**What the task asks**
Looking at the listing below, retype exactly the lines starting at the one containing "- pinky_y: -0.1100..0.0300" and ending at the one containing "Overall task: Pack", both included, and nothing else.

**Supplied information**
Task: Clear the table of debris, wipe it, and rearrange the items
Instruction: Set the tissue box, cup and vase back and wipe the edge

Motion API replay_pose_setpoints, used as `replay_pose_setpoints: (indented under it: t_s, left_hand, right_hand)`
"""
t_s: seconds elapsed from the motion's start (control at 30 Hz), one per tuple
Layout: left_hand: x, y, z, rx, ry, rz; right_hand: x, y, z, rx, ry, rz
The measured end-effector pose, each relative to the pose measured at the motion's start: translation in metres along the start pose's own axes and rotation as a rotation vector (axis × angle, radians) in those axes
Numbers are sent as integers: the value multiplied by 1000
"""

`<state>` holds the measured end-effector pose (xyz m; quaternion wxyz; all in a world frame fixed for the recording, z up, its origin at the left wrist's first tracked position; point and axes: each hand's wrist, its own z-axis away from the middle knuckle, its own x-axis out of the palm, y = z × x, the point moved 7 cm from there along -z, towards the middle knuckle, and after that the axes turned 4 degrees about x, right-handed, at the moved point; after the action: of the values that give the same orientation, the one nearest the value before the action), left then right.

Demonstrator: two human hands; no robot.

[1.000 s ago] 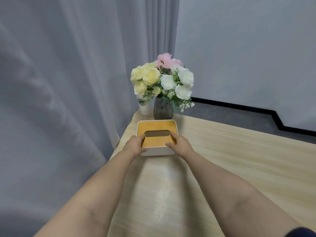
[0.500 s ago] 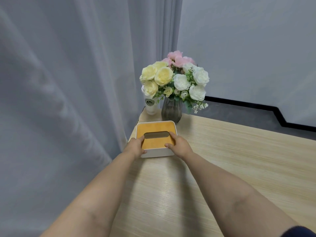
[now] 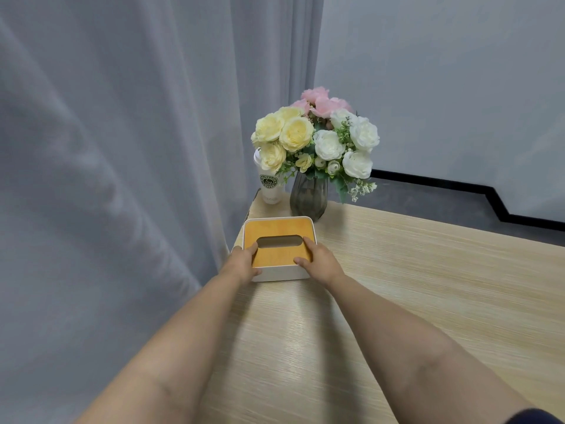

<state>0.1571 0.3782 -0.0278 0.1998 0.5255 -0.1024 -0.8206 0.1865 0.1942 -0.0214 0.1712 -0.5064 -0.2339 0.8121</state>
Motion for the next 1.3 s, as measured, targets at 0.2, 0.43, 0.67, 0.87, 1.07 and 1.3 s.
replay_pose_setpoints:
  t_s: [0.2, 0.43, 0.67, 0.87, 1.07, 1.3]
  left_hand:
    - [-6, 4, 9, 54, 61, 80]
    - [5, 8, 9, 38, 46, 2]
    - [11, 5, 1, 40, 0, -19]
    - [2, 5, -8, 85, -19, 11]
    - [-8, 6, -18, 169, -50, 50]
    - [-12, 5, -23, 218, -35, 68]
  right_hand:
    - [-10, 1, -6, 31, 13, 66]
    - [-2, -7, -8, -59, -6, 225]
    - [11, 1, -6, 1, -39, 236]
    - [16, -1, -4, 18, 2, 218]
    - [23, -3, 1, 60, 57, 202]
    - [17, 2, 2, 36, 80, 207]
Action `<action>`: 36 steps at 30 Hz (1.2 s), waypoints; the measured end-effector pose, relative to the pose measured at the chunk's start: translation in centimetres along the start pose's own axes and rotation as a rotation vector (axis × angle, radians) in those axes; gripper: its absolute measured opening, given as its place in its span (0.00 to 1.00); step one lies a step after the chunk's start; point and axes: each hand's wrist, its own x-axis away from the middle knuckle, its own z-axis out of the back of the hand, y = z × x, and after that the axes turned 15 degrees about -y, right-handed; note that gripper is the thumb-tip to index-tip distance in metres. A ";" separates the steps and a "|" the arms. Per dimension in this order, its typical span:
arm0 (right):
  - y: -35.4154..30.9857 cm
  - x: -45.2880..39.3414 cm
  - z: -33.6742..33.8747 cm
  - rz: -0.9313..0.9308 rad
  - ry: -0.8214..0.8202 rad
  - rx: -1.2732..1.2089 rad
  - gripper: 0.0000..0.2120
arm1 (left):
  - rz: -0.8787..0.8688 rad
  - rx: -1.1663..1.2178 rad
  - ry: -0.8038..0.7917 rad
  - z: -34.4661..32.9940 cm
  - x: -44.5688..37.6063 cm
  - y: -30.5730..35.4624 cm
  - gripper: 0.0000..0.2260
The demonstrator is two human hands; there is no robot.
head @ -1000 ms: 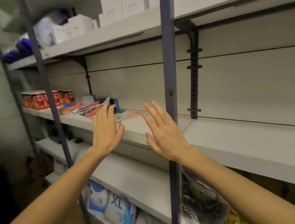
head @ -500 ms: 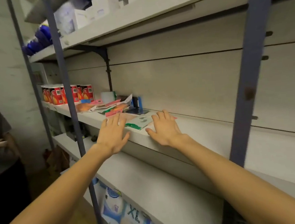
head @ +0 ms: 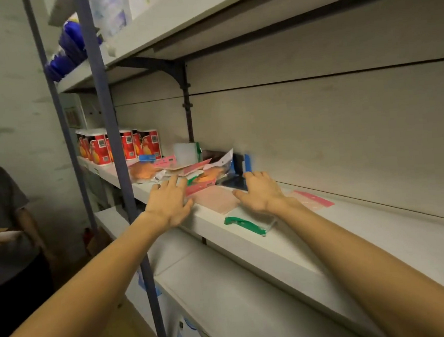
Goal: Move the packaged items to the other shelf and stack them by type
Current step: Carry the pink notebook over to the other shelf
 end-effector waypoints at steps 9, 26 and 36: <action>-4.1 -8.3 -0.7 0.113 0.104 0.024 0.22 | 0.053 0.082 0.000 -2.2 -7.3 -8.1 0.25; -12.7 -23.2 -3.5 -0.052 -0.098 0.276 0.40 | -0.282 0.054 -0.095 -5.9 -27.3 -18.2 0.31; -15.4 -21.1 -3.4 -0.011 -0.004 0.600 0.23 | -0.419 0.158 0.226 -6.8 -28.1 -19.2 0.09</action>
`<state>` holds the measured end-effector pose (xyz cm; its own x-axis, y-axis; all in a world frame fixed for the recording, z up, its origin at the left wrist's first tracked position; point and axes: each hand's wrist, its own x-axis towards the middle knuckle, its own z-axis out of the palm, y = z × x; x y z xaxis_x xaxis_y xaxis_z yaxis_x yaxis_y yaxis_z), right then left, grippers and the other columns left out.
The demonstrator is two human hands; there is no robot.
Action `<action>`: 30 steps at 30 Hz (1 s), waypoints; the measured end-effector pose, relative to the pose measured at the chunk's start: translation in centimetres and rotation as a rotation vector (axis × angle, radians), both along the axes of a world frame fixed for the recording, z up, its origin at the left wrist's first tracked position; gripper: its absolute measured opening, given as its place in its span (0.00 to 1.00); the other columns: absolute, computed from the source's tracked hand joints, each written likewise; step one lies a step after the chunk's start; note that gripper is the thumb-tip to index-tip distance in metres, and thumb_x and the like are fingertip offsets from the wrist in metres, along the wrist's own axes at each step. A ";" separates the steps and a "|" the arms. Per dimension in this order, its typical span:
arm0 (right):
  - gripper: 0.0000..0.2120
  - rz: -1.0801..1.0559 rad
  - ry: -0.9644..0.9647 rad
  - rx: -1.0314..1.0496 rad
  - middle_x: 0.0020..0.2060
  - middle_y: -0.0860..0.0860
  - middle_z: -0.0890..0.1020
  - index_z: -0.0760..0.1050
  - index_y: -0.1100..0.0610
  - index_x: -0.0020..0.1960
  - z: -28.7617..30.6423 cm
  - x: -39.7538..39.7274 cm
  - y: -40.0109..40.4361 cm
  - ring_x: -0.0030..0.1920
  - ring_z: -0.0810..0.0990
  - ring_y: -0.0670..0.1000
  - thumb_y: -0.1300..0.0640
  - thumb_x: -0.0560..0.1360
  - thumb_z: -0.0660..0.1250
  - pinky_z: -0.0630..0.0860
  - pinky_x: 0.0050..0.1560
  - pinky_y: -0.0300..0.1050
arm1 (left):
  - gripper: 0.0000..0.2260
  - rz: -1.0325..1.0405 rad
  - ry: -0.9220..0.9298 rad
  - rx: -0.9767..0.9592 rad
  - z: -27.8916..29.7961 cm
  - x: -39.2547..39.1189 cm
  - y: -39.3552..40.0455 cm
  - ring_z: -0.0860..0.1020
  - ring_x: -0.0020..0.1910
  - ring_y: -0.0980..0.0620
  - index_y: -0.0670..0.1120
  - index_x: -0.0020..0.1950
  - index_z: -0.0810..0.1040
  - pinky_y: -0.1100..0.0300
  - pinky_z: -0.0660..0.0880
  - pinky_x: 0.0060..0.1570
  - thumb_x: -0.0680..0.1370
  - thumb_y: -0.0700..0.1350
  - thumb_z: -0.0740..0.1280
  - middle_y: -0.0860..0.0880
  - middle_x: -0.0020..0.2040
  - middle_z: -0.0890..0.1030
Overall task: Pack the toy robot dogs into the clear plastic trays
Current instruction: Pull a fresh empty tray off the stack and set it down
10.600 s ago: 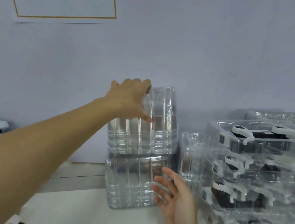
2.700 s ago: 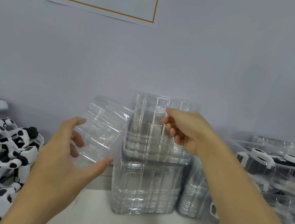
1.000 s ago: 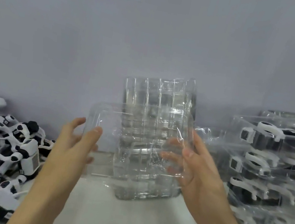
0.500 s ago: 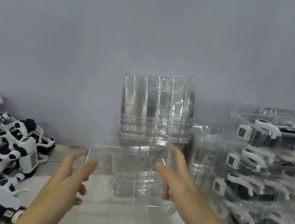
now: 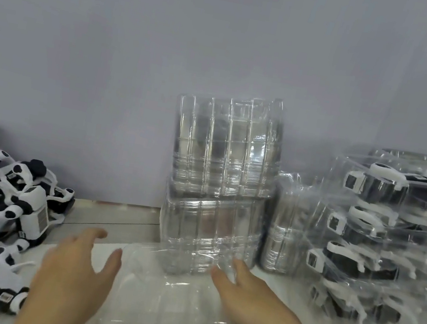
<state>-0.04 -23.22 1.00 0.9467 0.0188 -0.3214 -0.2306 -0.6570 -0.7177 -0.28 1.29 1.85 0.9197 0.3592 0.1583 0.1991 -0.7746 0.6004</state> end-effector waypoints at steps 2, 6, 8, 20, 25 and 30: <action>0.34 -0.015 -0.003 -0.007 0.76 0.48 0.65 0.51 0.47 0.81 -0.4 0.4 0.1 0.73 0.68 0.50 0.34 0.80 0.53 0.64 0.59 0.42 | 0.18 0.089 -0.034 0.116 0.4 0.4 0.4 0.68 0.67 0.38 0.50 0.66 0.77 0.44 0.65 0.68 0.77 0.51 0.69 0.41 0.65 0.75; 0.35 -0.009 -0.002 -0.039 0.76 0.50 0.64 0.52 0.48 0.81 -0.8 0.8 0.3 0.73 0.67 0.52 0.33 0.79 0.52 0.65 0.61 0.44 | 0.22 0.260 0.144 0.163 -0.1 0.9 2.2 0.61 0.73 0.39 0.54 0.72 0.71 0.46 0.59 0.73 0.78 0.56 0.65 0.41 0.74 0.66; 0.35 -0.004 0.000 -0.055 0.77 0.52 0.63 0.53 0.48 0.80 -0.9 0.8 0.3 0.73 0.67 0.52 0.33 0.79 0.52 0.66 0.65 0.45 | 0.24 0.251 0.279 0.198 -0.8 1.3 3.4 0.59 0.75 0.40 0.53 0.74 0.68 0.48 0.59 0.73 0.78 0.57 0.63 0.40 0.74 0.66; 0.33 0.027 0.001 -0.137 0.75 0.52 0.65 0.55 0.49 0.80 -0.7 0.7 0.5 0.72 0.69 0.52 0.34 0.80 0.52 0.67 0.71 0.49 | 0.24 0.364 -0.173 -0.048 -2.5 2.5 5.9 0.72 0.59 0.31 0.45 0.55 0.77 0.32 0.71 0.61 0.62 0.48 0.58 0.35 0.59 0.76; 0.33 0.031 -0.011 -0.118 0.76 0.51 0.65 0.55 0.49 0.80 -0.7 0.7 0.3 0.73 0.68 0.51 0.35 0.80 0.53 0.67 0.70 0.47 | 0.16 0.382 -0.263 0.004 -1.7 1.8 5.1 0.72 0.59 0.31 0.44 0.55 0.78 0.34 0.73 0.57 0.69 0.43 0.65 0.36 0.56 0.78; 0.32 0.028 -0.032 -0.107 0.75 0.49 0.67 0.56 0.50 0.80 -0.4 0.6 0.4 0.71 0.69 0.50 0.35 0.81 0.54 0.68 0.65 0.43 | 0.25 0.366 -0.265 -0.014 -1.0 1.3 5.7 0.72 0.62 0.32 0.45 0.62 0.76 0.34 0.72 0.60 0.66 0.48 0.59 0.37 0.61 0.78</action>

**Answer below**
  - pinky_y: -0.1100..0.0300
  - pinky_z: -0.0660..0.0880
  - pinky_x: 0.0060..0.1570
  - thumb_x: -0.0680..0.1370
  - thumb_y: -0.0700..0.1350
  - thumb_z: -0.0740..0.1280
  - middle_y: -0.0860..0.0880
  - middle_x: -0.0020..0.2040
  - middle_z: -0.0890..0.1030
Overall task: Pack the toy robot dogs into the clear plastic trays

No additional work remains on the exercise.